If you notice your little one is feeling under the weather, start with simple observation. Is your child interacting the way they usually do — making eye contact and eating — or are they too quiet and listless? Are they rubbing their ears? Keep an eye on your baby’s symptoms, and note their behaviours throughout the day. When in doubt, call their doctor.
- How High Is Your Baby’s Fever?
Low-grade fevers typically resolve themselves with time. For an accurate temperature reading, use rectal thermometers. If your child is under 3 months old and has a fever of 38 degrees or over, a trip to the doctor is in order. For children 3 months or older, the number really isn’t important, unless it goes above 38.88 degrees. It is okay to visit your doctor if you’re concerned, but it’s also okay to ride it out, unless you’re dealing with a newborn or there are other symptoms like faster than usual breathing.
- Should You Give Medication or Let the Fever Ride?
Both choices to give and not give medication for a fever are okay. Fever medication doesn’t kill viruses or bacteria; however they keep your child comfortable — which helps you be comfortable. As said, parents should seek medical attention if your newborn has a fever over 38 degrees, but if your child is over 3 months old, reaching for medication is up to you if the number is below 38.88.
Before giving fever reducers to your baby under 3 months, check with your paediatrician. Children under 6 months should not have ibuprofen, and aspirin should be avoided unless instructed by your doctor. Acetaminophen can be taken every four to six hours. Before giving any medication, be sure you check the dosage amounts. Dealing with a sick baby gets hectic, so jot down every time you give mediation to avoid giving too much.
If your baby seems distressed, comforting them is more important than bringing a low fever down. Look to your baby for cues about how to make them comfortable. Sometimes, light dressing will be best, but avoid bundling them up, even if they have the chills. Instead, make sure the room is at a comfortable temperature, and hold baby against your warm body. Babies typically respond well to snuggling and the comfort of skin-on-skin touch when they aren’t feeling well.
- How Do You Keep Your Sick Baby Nourished?
It is important to keep your little one hydrated when they’re not feeling well. You might want water, but breast milk or infant electrolyte solution is better for babies. Water is okay for babies older than 6 months, but younger than that, their kidneys can’t handle straight water.

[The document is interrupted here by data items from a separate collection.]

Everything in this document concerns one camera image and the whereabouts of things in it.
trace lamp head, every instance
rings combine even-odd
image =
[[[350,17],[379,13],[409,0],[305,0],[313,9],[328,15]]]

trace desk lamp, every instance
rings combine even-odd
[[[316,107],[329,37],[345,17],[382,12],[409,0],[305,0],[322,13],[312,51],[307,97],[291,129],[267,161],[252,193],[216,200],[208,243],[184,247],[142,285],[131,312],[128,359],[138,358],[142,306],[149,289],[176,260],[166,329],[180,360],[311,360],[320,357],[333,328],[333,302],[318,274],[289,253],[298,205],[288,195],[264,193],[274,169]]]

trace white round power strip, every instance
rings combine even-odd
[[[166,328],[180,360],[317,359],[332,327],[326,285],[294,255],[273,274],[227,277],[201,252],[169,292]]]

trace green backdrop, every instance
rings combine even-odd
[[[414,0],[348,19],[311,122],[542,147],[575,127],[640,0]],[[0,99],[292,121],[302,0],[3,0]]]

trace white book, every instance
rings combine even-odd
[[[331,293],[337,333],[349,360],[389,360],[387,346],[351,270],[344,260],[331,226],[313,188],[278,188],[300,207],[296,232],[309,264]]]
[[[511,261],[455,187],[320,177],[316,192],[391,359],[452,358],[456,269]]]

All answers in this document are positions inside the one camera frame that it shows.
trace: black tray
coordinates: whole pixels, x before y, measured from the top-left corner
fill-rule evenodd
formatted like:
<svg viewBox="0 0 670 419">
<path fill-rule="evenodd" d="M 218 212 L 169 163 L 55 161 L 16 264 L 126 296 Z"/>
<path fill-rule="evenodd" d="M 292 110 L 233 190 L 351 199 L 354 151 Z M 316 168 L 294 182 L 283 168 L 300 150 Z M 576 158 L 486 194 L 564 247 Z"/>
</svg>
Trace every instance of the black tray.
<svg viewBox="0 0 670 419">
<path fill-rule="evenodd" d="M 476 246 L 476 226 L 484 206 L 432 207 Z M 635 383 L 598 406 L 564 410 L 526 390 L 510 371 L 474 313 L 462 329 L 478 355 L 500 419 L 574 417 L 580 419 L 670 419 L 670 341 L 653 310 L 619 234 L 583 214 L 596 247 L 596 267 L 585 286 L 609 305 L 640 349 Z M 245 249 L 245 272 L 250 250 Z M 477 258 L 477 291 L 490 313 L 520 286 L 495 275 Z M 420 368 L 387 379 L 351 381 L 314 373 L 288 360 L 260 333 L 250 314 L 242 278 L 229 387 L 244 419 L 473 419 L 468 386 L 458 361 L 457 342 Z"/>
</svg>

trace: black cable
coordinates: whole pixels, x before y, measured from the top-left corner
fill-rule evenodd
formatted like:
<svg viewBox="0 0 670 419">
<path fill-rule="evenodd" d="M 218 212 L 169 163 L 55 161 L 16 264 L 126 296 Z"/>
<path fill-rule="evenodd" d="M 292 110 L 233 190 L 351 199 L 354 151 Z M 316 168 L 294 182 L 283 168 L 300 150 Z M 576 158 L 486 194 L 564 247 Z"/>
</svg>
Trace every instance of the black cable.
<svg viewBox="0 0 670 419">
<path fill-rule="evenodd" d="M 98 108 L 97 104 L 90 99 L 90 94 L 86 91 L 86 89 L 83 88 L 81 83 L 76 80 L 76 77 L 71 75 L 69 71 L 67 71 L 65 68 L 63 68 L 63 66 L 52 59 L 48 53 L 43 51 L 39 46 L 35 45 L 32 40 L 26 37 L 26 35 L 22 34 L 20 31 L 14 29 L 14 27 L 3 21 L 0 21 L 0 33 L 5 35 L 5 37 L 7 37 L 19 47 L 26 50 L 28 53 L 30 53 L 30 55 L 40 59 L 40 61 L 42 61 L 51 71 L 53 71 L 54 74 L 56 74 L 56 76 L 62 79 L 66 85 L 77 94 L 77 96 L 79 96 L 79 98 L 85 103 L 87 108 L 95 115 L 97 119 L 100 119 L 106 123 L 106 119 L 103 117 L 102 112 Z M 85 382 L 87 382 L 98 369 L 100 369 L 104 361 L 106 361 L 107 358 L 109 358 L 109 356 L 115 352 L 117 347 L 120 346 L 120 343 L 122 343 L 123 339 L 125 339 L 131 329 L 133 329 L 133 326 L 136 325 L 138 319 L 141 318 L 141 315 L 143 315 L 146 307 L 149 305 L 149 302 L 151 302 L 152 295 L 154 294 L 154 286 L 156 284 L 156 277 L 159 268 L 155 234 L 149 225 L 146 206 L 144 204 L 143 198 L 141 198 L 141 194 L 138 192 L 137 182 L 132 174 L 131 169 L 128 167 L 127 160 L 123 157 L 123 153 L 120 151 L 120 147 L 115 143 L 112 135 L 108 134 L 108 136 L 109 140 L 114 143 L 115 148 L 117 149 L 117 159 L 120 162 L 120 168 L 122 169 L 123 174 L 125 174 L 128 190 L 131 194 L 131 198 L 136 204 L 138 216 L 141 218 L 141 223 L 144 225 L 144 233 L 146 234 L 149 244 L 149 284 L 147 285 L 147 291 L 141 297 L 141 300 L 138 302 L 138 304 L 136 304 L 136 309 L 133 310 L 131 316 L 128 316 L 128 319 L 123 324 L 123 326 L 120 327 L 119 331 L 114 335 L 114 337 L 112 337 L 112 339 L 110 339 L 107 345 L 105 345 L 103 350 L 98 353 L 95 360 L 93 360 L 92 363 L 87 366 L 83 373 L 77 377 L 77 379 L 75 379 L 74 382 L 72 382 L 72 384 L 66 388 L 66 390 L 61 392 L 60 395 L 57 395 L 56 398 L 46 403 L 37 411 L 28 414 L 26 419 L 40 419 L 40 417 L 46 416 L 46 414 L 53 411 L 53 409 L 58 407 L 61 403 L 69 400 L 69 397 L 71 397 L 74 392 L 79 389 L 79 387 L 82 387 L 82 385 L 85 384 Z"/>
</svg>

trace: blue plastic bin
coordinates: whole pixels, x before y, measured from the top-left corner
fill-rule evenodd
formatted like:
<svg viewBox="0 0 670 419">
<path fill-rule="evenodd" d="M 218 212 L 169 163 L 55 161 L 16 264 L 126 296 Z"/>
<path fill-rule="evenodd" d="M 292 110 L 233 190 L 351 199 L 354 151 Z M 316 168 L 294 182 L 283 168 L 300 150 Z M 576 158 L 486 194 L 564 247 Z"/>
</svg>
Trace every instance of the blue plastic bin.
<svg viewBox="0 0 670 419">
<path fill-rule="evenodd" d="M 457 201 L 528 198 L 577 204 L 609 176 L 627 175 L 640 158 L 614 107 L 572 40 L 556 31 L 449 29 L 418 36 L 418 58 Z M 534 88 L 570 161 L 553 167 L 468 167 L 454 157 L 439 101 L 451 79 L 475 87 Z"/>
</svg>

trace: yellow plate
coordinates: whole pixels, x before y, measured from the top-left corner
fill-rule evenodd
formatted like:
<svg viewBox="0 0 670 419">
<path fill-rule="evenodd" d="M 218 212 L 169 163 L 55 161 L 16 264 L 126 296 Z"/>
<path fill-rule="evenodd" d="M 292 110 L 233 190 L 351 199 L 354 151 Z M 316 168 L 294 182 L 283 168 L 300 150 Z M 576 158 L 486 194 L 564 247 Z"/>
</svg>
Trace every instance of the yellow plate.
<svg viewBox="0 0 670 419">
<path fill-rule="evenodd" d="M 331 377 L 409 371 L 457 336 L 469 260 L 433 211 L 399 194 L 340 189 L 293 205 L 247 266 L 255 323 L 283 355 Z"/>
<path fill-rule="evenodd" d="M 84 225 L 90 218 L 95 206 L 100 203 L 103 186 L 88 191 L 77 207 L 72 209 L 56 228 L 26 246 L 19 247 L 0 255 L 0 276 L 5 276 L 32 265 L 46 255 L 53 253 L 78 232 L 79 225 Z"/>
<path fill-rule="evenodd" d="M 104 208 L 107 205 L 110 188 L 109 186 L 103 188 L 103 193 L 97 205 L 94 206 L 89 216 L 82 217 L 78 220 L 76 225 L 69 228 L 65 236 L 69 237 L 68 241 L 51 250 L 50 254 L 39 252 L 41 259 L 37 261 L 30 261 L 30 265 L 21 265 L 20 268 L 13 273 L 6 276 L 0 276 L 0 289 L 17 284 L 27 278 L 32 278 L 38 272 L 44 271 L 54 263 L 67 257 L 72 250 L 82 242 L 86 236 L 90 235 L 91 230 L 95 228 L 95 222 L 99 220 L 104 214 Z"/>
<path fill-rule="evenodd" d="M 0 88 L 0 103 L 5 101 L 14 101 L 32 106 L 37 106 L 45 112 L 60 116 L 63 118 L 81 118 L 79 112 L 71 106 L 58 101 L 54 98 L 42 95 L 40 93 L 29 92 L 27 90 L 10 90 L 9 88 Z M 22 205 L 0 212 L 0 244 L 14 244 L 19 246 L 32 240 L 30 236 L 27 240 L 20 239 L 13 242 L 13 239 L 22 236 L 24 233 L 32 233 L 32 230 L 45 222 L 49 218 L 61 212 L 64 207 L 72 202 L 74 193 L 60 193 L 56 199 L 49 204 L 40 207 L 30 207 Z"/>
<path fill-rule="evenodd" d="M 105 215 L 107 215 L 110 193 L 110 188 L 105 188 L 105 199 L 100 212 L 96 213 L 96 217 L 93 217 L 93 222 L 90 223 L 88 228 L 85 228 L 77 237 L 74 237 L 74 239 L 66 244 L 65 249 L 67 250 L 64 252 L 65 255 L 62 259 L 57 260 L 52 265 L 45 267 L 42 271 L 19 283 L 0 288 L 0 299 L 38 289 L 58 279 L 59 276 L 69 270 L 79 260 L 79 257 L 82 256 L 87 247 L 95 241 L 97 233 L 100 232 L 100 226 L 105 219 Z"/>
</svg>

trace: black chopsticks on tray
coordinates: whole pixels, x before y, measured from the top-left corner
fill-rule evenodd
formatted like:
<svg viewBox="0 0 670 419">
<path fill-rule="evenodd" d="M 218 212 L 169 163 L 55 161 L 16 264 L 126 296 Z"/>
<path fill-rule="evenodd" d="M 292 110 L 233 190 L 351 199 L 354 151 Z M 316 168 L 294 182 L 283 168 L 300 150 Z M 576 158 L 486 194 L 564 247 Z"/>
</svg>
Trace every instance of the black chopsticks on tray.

Parents should keep track of nappy changes, too: check with the doctor if your infant is vomiting and has diarrhoea, without producing many wet diapers. This could be a sign of dehydration, so inform your paediatrician if you’re concerned.
If you talk to a thousand parents, you’ll get a thousand different suggestions for taking care of a sick baby. You know your baby better than anyone else, so go with your gut. Trust your instincts, and if you are worried, call their doctor.
* This article is for general informational purposes only. It is not intended nor implied to be providing medical advice and is not a substitute for such advice. The reader should always consult a health care provider concerning any medical condition or treatment plan. Neither Care.com nor the author assumes any responsibility or liability with respect to use of any information contained herein.